The letter also instructed Craig’s daughter to save the video on thumb drives and plant them in one of her mother’s bags. The letter also allegedly instructed to send a copy to investigators as a false tip before destroying the laptop.

According to the daughter, her father wrote that he had selected her, the second of the couple’s six children, to help him because she is “stoic and pragmatic” like her mother.

Angela Craig (R) and James Craig (L)
Police believe James Craig fatally poisoned Angela Craig, his wife of 22 years and mother of his six children, after having an affair with an orthodontist from Austin, Texas. Angela Craig/Facebook

Craig was arrested in March 2023, days after his wife Angela was taken off of life support. At the time of her death, she had experienced weeks of dizziness and headaches, ABC News reported.

In the two weeks leading up to her death, Angela visited the emergency room three times with unexplained symptoms. The daughter was reportedly often the person to drive her to the hospital.

According to Aurora Police, Craig had been systematically poisoning his wife. After his wife was hospitalized for the final time, Craig allegedly served Angela a pill he had injected with cyanide. Her condition rapidly deteriorated, and she was placed on a ventilator but died after experiencing a seizure on March 18, 2023.

Investigators later discovered that Craig had been exchanging “intimate” and “sexually explicit” messages with an orthodontist from Austin, Texas, according to an arrest warrant first obtained by the Daily Beast.

Text messages between Craig and his wife
Police obtained extensive records of Angela Craig texting her husband about her mysterious symptoms in the weeks leading up to her death. They now believe the symptoms were caused by cyanide he was mixing into her protein shakes. Colorado Judicial Branch

The warrant also cited repeated searches in Craig’s browser history, including “How to make murder look like a heart attack” and “Is arsenic detectable in autopsy?”

During Thursday’s testimony, the Craig’s daughter said her father had attempted to prevent police from ordering an autopsy, even though she had pushed for one because she feared her mother’s mystery illness could be hereditary.

Two days before Angela Craig’s death, Craig ordered a canister of potassium cyanide to his office, claiming he needed the deadly chemical because he was performing a “craniofacial reconstruction surgery,” the warrant reports.

According to Angela’s sister, whose statement to police was included in the arrest warrant, Craig had a history of multiple affairs. She even accused him of drugging his wife once before, roughly five years before her death.
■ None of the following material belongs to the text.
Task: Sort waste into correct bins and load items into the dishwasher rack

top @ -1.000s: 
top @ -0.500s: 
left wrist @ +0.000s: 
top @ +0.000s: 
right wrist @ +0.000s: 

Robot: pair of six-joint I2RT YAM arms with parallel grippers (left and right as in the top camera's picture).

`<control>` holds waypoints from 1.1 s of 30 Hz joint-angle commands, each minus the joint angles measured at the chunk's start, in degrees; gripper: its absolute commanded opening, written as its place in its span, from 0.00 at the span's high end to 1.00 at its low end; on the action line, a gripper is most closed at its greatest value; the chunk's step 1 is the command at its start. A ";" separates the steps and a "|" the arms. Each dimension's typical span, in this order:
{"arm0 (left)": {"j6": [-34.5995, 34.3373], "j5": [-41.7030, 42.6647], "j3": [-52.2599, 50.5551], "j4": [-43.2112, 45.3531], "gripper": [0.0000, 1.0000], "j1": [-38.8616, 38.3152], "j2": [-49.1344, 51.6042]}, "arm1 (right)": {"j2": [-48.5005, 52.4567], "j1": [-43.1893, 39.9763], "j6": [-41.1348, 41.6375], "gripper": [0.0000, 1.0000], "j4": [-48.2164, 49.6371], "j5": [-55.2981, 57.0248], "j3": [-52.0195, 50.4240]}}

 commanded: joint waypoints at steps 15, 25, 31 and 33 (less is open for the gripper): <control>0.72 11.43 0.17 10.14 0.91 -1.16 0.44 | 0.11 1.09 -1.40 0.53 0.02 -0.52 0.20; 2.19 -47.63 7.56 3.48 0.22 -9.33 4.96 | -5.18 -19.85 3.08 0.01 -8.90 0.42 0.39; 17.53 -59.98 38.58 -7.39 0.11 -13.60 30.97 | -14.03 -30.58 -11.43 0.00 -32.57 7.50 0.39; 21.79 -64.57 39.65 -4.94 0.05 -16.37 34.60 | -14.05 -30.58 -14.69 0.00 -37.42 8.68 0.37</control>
Angela’s sister also told police that her brother-in-law was experiencing serious financial troubles. Just days before dying, she claims Angela told her James had “lost $2,000 in gambling and run the dental practice into the ground.”

Craig’s business partner later corroborated that claim, telling police the dentist had already filed for bankruptcy once, a few years before the murder, and was close to doing so again.
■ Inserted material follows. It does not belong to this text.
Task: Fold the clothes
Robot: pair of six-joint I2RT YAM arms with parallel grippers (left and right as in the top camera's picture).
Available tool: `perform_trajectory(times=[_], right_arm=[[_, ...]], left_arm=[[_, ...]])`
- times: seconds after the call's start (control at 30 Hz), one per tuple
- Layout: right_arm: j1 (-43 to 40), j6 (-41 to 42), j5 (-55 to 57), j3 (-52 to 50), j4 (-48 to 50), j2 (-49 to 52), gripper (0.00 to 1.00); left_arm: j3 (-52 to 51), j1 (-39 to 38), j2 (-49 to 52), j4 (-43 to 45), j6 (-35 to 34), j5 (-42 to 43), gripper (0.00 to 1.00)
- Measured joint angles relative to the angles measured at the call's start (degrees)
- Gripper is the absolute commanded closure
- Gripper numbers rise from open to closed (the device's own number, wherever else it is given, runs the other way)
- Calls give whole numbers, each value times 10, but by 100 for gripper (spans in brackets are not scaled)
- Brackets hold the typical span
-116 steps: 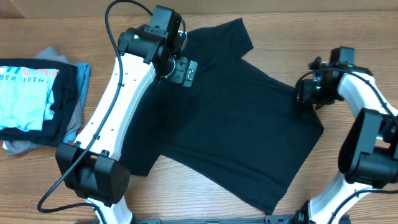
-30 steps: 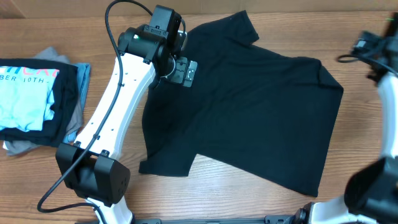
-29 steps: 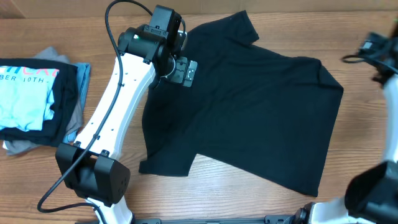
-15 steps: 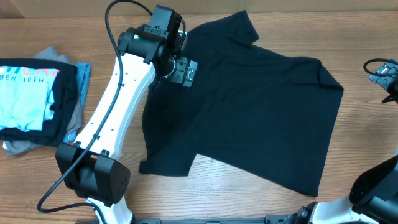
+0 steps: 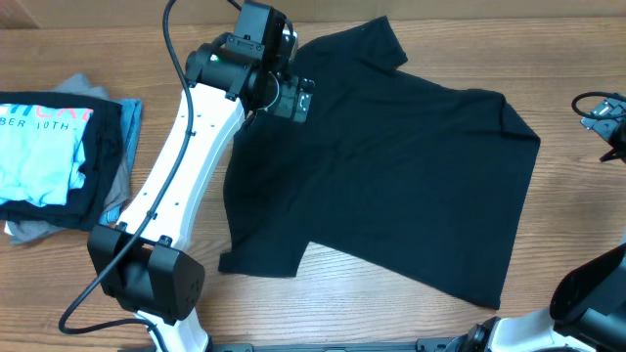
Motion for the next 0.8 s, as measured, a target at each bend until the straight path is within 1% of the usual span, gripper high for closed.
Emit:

Arapahoe County District Courthouse
James Toliver Craig is currently standing trial at the Arapahoe County District Courthouse in Centennial, Colorado. REUTERS/Evan Semon

Beyond asking his daughter to create the deepfake, prosecutors allege Craig also attempted to cover up his wife’s murder by spreading rumors to friends that she was suicidal.

The Craigs’ daughter strongly denied that characterization of her mother on Thursday, telling prosecutors that her mother “struggled like anyone else,” but doubted she would end her life. Before her illness, Craig’s daughter said her mother was active, healthy, and “making plans.”